- Zagórzyce Location within Poland
- Coordinates: 51°16′9″N 16°32′35″E﻿ / ﻿51.26917°N 16.54306°E
- Country: Poland
- Voivodeship: Lower Silesian
- County: Wołów
- Gmina: Wołów
- First mentioned: 1175
- Time zone: UTC+1 (CET)
- • Summer (DST): UTC+2 (CEST)
- Vehicle registration: DWL

= Zagórzyce, Lower Silesian Voivodeship =

Zagórzyce is a village in the administrative district of Gmina Wołów, within Wołów County, Lower Silesian Voivodeship, in south-western Poland.

==History==
The oldest known mention of the village come from a chronicle from 1175. In a document of Pope Innocent III issued in 1201 in Segni, the village was mentioned under the Latinized Polish name Zagorizs and confirmed as a possession of the monastery in nearby Lubiąż. In a document of Bishop of Wrocław Wawrzyniec issued in 1217, the village appeared as Zagorici.
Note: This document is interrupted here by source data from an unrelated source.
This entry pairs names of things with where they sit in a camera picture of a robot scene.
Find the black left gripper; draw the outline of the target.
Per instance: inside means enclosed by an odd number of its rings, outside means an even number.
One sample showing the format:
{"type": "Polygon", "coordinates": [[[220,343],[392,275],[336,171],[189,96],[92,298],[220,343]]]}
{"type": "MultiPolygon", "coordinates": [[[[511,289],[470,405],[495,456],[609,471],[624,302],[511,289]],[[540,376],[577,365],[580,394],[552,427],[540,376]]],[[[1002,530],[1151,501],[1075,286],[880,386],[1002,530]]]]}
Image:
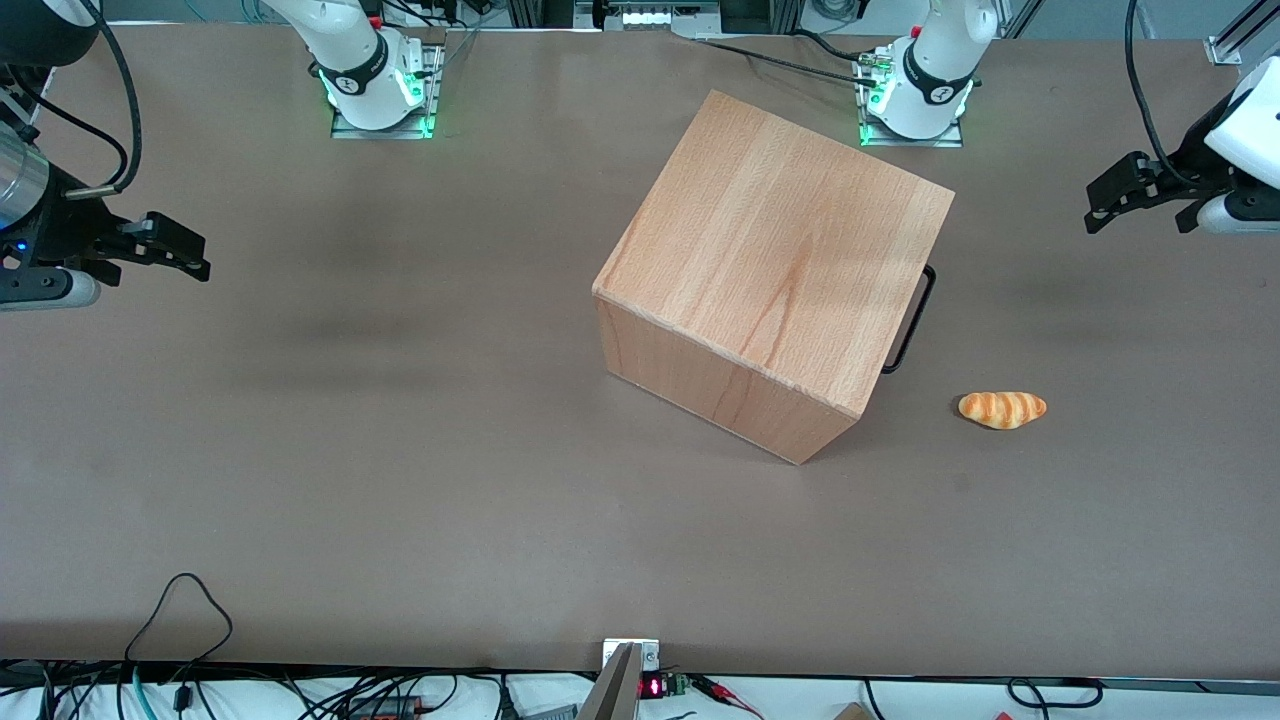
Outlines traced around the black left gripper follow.
{"type": "Polygon", "coordinates": [[[1124,155],[1085,188],[1089,211],[1085,232],[1098,234],[1116,217],[1142,210],[1151,202],[1199,199],[1178,213],[1178,232],[1215,232],[1215,200],[1236,187],[1231,164],[1216,154],[1207,138],[1215,126],[1193,126],[1180,145],[1165,150],[1153,127],[1146,128],[1155,158],[1124,155]]]}
The name is of Polish origin and comes from the words za górami, which means "behind the hills". Since the Middle Ages, it was part of Piast-ruled Poland, and later on, it was also part of Bohemia (Czechia), Prussia and Germany. During World War II, it was the location of a forced labour subcamp of the Nazi German prison for youth in Wołów. In 1945, following Germany's defeat in World War II, the village became again part of Poland.